今回の地震を、単なる「何事もなかった出来事」として忘れ去るのではなく、自らの「備え」を見直す絶好の機会とすべきです。
- 非常用持ち出し袋の中身は万全か? 使用期限の切れた食料や水が入ったままになっていないか。
- 家族との連絡手段は確立されているか? 災害用伝言ダイヤルやSNSなど、複数の手段を確認し合っているか。
- 避難経路は頭に入っているか? 自宅や職場からの安全な避難経路を、実際に歩いて確認したことがあるか。
「公助」、すなわち行政による救助には限界があります。特に大災害発生直後は、公的機関が機能不全に陥ることも想定しなければなりません。その時、我々自身と家族の命を守るのは、日頃の「備え」以外にあり得ないのです。
国土強靭化への不断の努力を問う
個人の備えと同様に、国家としての備えも常に問われ続けなければなりません。
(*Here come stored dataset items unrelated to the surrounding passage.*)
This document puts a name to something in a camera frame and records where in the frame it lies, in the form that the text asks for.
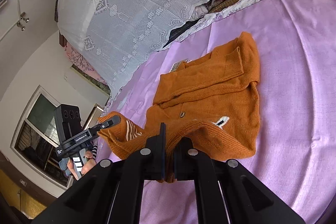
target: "metal hook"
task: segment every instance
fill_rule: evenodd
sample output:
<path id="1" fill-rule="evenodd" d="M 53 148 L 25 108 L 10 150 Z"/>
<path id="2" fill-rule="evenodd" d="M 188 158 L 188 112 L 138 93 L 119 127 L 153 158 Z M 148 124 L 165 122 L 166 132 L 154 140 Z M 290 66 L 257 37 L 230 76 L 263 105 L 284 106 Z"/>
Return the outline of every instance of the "metal hook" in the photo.
<path id="1" fill-rule="evenodd" d="M 23 25 L 21 24 L 20 21 L 16 22 L 16 25 L 17 25 L 19 28 L 21 28 L 22 31 L 24 31 L 25 28 L 26 28 L 25 26 L 23 26 Z"/>
<path id="2" fill-rule="evenodd" d="M 24 18 L 25 15 L 26 15 L 26 12 L 23 12 L 23 13 L 20 15 L 20 17 L 21 17 L 22 20 L 24 20 L 24 21 L 27 23 L 27 22 L 29 21 L 29 17 Z"/>

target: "knit sweater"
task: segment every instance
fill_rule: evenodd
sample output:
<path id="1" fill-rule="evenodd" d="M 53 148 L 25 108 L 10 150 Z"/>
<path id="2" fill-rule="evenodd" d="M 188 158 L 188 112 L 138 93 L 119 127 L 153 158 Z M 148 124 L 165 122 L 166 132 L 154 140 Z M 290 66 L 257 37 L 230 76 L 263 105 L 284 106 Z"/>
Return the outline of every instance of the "knit sweater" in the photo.
<path id="1" fill-rule="evenodd" d="M 249 33 L 214 48 L 176 71 L 161 75 L 153 106 L 147 110 L 144 129 L 118 112 L 120 124 L 99 132 L 121 159 L 141 149 L 148 137 L 166 124 L 167 178 L 173 181 L 172 155 L 182 137 L 215 160 L 245 158 L 255 154 L 260 127 L 259 56 Z"/>

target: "hand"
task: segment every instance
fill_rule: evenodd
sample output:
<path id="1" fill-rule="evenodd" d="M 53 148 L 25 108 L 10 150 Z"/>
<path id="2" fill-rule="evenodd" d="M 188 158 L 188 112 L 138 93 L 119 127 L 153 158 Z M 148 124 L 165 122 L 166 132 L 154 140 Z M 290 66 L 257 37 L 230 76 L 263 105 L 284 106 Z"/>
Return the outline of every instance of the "hand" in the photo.
<path id="1" fill-rule="evenodd" d="M 87 151 L 85 153 L 85 157 L 88 158 L 89 160 L 84 164 L 81 173 L 83 175 L 85 175 L 87 172 L 89 172 L 96 164 L 97 162 L 93 159 L 93 154 L 91 151 Z M 69 159 L 68 164 L 67 164 L 69 170 L 71 171 L 71 173 L 73 174 L 73 176 L 76 178 L 76 180 L 79 180 L 75 169 L 74 169 L 74 163 L 72 162 L 71 159 Z"/>

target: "pink bed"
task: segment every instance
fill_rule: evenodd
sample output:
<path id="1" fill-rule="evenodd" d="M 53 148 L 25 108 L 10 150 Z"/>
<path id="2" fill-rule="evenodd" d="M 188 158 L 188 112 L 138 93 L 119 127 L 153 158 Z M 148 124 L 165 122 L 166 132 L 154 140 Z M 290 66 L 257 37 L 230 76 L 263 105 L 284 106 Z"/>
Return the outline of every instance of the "pink bed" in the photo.
<path id="1" fill-rule="evenodd" d="M 229 15 L 205 18 L 180 42 L 151 54 L 107 111 L 143 126 L 161 74 L 250 32 L 260 55 L 261 129 L 256 154 L 240 162 L 313 224 L 336 193 L 336 0 L 239 5 Z M 100 139 L 97 160 L 107 157 L 118 160 Z M 193 181 L 146 181 L 140 223 L 197 223 Z"/>

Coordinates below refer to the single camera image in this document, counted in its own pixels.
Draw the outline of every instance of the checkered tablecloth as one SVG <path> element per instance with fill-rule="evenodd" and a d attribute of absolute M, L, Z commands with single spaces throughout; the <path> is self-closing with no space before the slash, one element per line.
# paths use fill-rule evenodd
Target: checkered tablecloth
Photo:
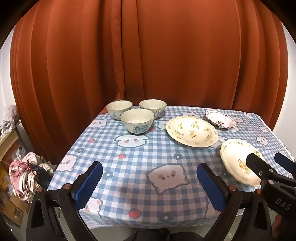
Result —
<path fill-rule="evenodd" d="M 171 118 L 182 115 L 205 118 L 206 110 L 209 109 L 167 107 L 165 114 L 140 136 L 131 135 L 109 114 L 98 115 L 63 158 L 49 190 L 73 183 L 93 161 L 99 161 L 104 168 L 103 176 L 86 207 L 80 210 L 88 227 L 163 228 L 209 223 L 218 216 L 196 177 L 201 162 L 207 163 L 228 185 L 236 185 L 241 191 L 255 190 L 237 182 L 224 167 L 220 146 L 227 139 L 246 140 L 278 173 L 289 175 L 274 162 L 274 155 L 281 152 L 290 159 L 293 157 L 256 114 L 219 110 L 234 117 L 237 126 L 227 131 L 218 129 L 219 141 L 207 148 L 182 145 L 167 134 L 165 124 Z M 173 180 L 170 175 L 174 173 L 174 178 L 178 178 L 174 188 L 165 189 L 171 185 L 168 178 L 151 182 L 149 173 L 160 167 L 163 168 L 158 171 L 163 171 L 165 177 Z"/>

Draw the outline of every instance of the blue rubber pad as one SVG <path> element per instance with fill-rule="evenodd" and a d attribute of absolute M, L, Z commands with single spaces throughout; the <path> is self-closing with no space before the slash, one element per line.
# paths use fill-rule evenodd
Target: blue rubber pad
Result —
<path fill-rule="evenodd" d="M 226 206 L 226 198 L 212 179 L 216 178 L 214 173 L 212 173 L 211 177 L 204 167 L 199 165 L 196 170 L 196 175 L 214 209 L 223 212 Z"/>
<path fill-rule="evenodd" d="M 98 162 L 98 164 L 95 166 L 95 168 L 92 170 L 75 194 L 74 208 L 76 211 L 85 208 L 102 175 L 103 166 L 100 162 Z"/>
<path fill-rule="evenodd" d="M 281 167 L 283 167 L 287 172 L 296 171 L 295 170 L 295 163 L 279 152 L 275 154 L 274 161 L 277 164 L 279 164 Z"/>

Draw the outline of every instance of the dish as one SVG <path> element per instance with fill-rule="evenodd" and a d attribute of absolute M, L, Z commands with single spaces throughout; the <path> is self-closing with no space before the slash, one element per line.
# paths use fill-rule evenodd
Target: dish
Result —
<path fill-rule="evenodd" d="M 218 140 L 215 127 L 193 116 L 180 116 L 169 120 L 166 130 L 176 141 L 192 147 L 208 147 Z"/>
<path fill-rule="evenodd" d="M 106 105 L 106 109 L 111 117 L 115 120 L 120 120 L 120 116 L 123 112 L 130 110 L 133 103 L 127 100 L 113 101 Z"/>
<path fill-rule="evenodd" d="M 256 187 L 260 184 L 261 179 L 247 167 L 246 158 L 250 153 L 255 153 L 265 161 L 254 146 L 239 139 L 228 139 L 221 145 L 220 150 L 220 156 L 227 171 L 237 181 Z"/>
<path fill-rule="evenodd" d="M 146 109 L 132 109 L 122 113 L 120 120 L 123 126 L 133 134 L 142 134 L 152 125 L 154 113 Z"/>
<path fill-rule="evenodd" d="M 152 111 L 155 114 L 155 119 L 162 116 L 165 112 L 167 104 L 162 100 L 149 99 L 139 103 L 140 108 Z"/>
<path fill-rule="evenodd" d="M 219 111 L 214 111 L 214 110 L 207 111 L 205 113 L 205 116 L 212 124 L 222 129 L 234 128 L 237 125 L 237 123 L 232 117 Z"/>

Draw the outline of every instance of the screw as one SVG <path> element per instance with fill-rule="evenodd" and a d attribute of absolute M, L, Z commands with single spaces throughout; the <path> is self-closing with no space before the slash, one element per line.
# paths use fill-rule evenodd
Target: screw
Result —
<path fill-rule="evenodd" d="M 71 184 L 70 183 L 66 183 L 66 184 L 63 185 L 63 188 L 65 190 L 69 189 L 70 187 L 71 187 Z"/>
<path fill-rule="evenodd" d="M 42 192 L 42 190 L 43 190 L 43 188 L 42 188 L 42 187 L 38 187 L 38 188 L 37 188 L 37 190 L 36 190 L 36 192 L 38 192 L 38 193 L 39 193 L 39 192 Z"/>
<path fill-rule="evenodd" d="M 237 189 L 237 187 L 234 185 L 230 185 L 230 186 L 228 186 L 228 188 L 230 191 L 235 191 Z"/>

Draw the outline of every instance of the oval plate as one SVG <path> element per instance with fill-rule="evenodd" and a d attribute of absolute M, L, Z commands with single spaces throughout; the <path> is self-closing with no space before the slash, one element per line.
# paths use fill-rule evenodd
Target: oval plate
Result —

先の能登半島地震でも明らかになったように、インフラの脆弱性は国民の生命と財産に直結します。
今回の揺れで、地域のインフラに問題はなかったのか。橋は、道路は、電気・ガス・水道といったライフラインは、果たして次の巨大地震に耐えうるのか。政府・自治体は、今回の地震を単なる一過性の事象とせず、国土強靭化計画が机上の空論になっていないか、現場レベルで徹底的に検証する責務があります。
自然災害への備えは、国防そのものです。平時における不断の努力こそが、有事の際に国家と国民を守る唯一の道なのです。
結論
「津波の心配なし」という言葉は、危機が去ったことを意味するのではありません。それは、「今回は大難を免れたが、次も同じとは限らない」という、天からの厳しいメッセージに他なりません。
この警告を真摯に受け止め、個人、家庭、地域、そして国家レベルで、今一度「備え」を徹底すること。それこそが、この美しい日本という国を子々孫々に受け継いでいく我々の責務です。真の安心とは、報道によって与えられるものではなく、自らの手で築き上げるものなのです。